(Beginning of Given data)
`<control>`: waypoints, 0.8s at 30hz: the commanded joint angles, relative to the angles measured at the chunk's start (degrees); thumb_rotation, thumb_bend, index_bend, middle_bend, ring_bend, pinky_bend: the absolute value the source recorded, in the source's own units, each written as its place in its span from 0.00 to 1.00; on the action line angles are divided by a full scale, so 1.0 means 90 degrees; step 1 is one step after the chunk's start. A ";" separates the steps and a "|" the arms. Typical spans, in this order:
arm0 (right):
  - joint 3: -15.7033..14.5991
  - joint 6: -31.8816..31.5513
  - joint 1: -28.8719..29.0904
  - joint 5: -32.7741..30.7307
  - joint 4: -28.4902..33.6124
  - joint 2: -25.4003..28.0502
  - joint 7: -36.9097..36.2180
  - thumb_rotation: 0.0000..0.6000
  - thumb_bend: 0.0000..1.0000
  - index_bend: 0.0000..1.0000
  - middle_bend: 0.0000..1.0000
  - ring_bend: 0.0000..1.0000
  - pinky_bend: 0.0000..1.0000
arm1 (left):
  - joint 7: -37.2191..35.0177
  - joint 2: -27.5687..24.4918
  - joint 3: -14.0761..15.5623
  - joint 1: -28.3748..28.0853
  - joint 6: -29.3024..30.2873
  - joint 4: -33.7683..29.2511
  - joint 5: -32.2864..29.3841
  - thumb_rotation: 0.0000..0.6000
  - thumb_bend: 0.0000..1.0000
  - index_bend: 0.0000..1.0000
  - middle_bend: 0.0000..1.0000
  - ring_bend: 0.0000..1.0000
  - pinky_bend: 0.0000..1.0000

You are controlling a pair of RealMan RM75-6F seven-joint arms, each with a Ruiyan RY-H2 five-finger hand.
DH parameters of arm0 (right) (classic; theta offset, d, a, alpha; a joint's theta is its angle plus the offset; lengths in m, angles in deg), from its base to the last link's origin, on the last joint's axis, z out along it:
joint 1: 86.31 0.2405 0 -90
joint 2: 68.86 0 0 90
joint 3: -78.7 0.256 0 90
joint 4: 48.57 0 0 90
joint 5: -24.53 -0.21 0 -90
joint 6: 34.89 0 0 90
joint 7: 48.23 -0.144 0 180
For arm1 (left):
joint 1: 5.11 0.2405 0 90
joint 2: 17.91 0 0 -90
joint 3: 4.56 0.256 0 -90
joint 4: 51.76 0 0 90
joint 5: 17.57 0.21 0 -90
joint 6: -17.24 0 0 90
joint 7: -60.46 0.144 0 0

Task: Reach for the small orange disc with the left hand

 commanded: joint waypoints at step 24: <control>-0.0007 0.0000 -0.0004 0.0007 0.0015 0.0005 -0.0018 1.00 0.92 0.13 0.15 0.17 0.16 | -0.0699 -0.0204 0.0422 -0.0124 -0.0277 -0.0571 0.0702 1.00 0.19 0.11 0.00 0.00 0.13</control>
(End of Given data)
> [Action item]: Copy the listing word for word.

> [The completed task]:
`<control>`: waypoints, 0.8s at 30hz: the commanded joint angles, relative to the angles measured at the chunk's start (degrees); thumb_rotation, thumb_bend, index_bend, middle_bend, ring_bend, pinky_bend: the absolute value the source recorded, in the source's own units, each written as its place in its span from 0.00 to 1.00; on the action line angles are divided by a full scale, so 1.0 means 90 degrees; step 1 is one step after the chunk's start. A ";" separates the steps and a "|" the arms. Typical spans, in this order:
arm0 (right):
  - joint 3: -15.7033..14.5991
  - joint 6: -31.8816..31.5513
  - joint 1: -28.8719..29.0904
  - joint 5: -32.7741..30.7307
  - joint 4: -28.4902..33.6124
  - joint 2: -25.4003..28.0502
  - joint 7: -36.9097..36.2180
  - thumb_rotation: 0.0000..0.6000
  - thumb_bend: 0.0000..1.0000
  - index_bend: 0.0000..1.0000
  - middle_bend: 0.0000..1.0000
  - ring_bend: 0.0000..1.0000
  - pinky_bend: 0.0000..1.0000
arm1 (left):
  - joint 7: -37.2191..35.0177
  - joint 2: -27.5687..24.4918
  - joint 3: -14.0761..15.5623
  - joint 1: -28.3748..28.0853
  - joint 6: -29.3024..30.2873
  - joint 4: -33.7683..29.2511
  - joint 5: -32.2864..29.3841
  - thumb_rotation: 0.0000..0.6000
  - thumb_bend: 0.0000..1.0000
  - index_bend: 0.0000..1.0000
  - middle_bend: 0.0000..1.0000
  - ring_bend: 0.0000..1.0000
  - pinky_bend: 0.0000..1.0000

You are controlling a pair of RealMan RM75-6F seven-joint arms, each with a Ruiyan RY-H2 five-finger hand.
DH parameters of arm0 (right) (classic; theta offset, d, a, alpha; a joint's theta is its angle plus the offset; lengths in m, angles in deg), from its base to the last link's origin, on the last joint's axis, z out along it:
joint 1: 86.31 0.2405 0 -90
joint 2: 68.86 0 0 90
joint 3: -78.7 0.256 0 90
joint 4: 48.57 0 0 90
joint 5: -24.53 -0.21 0 -90
joint 6: 34.89 0 0 90
joint 7: 48.23 -0.144 0 180
For arm1 (left):
joint 1: 5.11 0.2405 0 90
joint 2: 17.91 0 0 -90
joint 3: 4.56 0.256 0 -90
joint 4: 51.76 0 0 90
joint 5: 17.57 0.21 0 -90
joint 6: -17.24 0 0 90
joint 7: -60.46 0.144 0 0

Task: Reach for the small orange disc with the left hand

 commanded: joint waypoints at step 24: <control>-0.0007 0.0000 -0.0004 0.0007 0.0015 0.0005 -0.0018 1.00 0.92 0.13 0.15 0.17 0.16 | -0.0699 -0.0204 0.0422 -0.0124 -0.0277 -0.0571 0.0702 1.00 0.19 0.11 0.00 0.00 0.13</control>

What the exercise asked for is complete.